Action item —
Set down each line of the data below exactly.

Recorded information —
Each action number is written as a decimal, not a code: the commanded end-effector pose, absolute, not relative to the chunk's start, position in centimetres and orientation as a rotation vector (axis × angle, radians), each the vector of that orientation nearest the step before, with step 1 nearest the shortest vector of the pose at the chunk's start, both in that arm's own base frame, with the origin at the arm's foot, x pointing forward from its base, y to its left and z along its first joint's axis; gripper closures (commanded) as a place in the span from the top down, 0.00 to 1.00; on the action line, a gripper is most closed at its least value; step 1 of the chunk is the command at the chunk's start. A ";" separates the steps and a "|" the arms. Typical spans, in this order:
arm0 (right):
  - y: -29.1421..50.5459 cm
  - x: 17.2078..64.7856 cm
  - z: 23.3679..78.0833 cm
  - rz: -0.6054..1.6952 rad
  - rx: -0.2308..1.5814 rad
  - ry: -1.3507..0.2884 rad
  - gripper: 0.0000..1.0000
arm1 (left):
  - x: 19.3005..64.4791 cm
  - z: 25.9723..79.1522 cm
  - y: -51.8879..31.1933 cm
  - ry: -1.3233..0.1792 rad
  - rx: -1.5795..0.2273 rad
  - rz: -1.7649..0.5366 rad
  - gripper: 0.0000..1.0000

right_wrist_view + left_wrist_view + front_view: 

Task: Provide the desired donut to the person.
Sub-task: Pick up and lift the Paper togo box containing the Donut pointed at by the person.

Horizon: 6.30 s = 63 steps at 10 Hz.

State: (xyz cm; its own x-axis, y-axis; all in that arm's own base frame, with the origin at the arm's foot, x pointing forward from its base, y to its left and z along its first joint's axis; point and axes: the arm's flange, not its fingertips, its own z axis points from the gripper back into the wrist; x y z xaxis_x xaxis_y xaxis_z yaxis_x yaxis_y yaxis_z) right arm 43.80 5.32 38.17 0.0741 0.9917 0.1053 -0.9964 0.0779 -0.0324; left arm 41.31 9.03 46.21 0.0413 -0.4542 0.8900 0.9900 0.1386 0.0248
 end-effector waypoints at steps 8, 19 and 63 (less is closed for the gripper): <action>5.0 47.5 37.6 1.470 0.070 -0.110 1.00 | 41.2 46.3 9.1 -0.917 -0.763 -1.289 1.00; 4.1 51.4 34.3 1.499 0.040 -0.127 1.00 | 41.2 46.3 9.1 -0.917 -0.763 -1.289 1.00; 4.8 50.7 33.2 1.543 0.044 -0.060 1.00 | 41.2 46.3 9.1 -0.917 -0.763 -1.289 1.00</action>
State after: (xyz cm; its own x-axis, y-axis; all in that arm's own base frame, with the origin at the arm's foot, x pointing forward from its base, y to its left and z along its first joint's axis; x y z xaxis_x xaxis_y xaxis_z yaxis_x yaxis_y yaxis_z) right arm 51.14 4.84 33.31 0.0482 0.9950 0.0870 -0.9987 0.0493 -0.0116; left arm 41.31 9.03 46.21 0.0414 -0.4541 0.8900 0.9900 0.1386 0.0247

Exercise response —
Each action number is written as a decimal, not a code: the commanded end-effector pose, absolute, not relative to the chunk's start, position in centimetres and orientation as a rotation vector (axis × angle, radians), each the vector of that orientation nearest the step before, with step 1 nearest the shortest vector of the pose at the chunk's start, both in that arm's own base frame, with the origin at the arm's foot, x pointing forward from its base, y to its left and z along its first joint's axis; gripper closures (commanded) as a place in the span from the top down, 0.00 to 1.00; on the action line, a gripper is most closed at its least value; step 1 of the chunk is the command at the chunk's start. A ";" separates the steps and a "|" the arms. Typical spans, in this order:
arm0 (right):
  - y: -29.1421..50.5459 cm
  - x: 17.2078..64.7856 cm
  - z: 23.3679..78.0833 cm
  - rz: -0.6054..1.6952 rad
  - rx: -0.2308..1.5814 rad
  - ry: -1.3507..0.2884 rad
  - gripper: 0.0000..1.0000
arm1 (left):
  - x: 19.3005..64.4791 cm
  - z: 25.9723..79.1522 cm
  - y: -51.8879..31.1933 cm
  - ry: -1.3233..0.1792 rad
  - rx: -1.5795..0.2273 rad
  - rz: -1.7649..0.5366 rad
  - gripper: 0.0000..1.0000

right_wrist_view + left_wrist_view + front_view: 

Task: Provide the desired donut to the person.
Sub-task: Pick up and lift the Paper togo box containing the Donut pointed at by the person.

Horizon: 6.30 s = 63 steps at 10 Hz.

State: (xyz cm; its own x-axis, y-axis; all in that arm's own base frame, with the origin at the arm's foot, x pointing forward from its base, y to its left and z along its first joint's axis; point and axes: the arm's flange, not its fingertips, its own z axis points from the gripper back into the wrist; x y z xaxis_x xaxis_y xaxis_z yaxis_x yaxis_y yaxis_z) right arm 43.80 5.32 38.17 0.0741 0.9917 0.1053 -0.9964 0.0779 -0.0324; left arm 41.31 9.03 46.21 0.0413 -0.4542 0.8900 0.9900 0.1386 0.0248
 end-effector waypoints at steps 8, 19 and 63 (less is closed for the gripper): <action>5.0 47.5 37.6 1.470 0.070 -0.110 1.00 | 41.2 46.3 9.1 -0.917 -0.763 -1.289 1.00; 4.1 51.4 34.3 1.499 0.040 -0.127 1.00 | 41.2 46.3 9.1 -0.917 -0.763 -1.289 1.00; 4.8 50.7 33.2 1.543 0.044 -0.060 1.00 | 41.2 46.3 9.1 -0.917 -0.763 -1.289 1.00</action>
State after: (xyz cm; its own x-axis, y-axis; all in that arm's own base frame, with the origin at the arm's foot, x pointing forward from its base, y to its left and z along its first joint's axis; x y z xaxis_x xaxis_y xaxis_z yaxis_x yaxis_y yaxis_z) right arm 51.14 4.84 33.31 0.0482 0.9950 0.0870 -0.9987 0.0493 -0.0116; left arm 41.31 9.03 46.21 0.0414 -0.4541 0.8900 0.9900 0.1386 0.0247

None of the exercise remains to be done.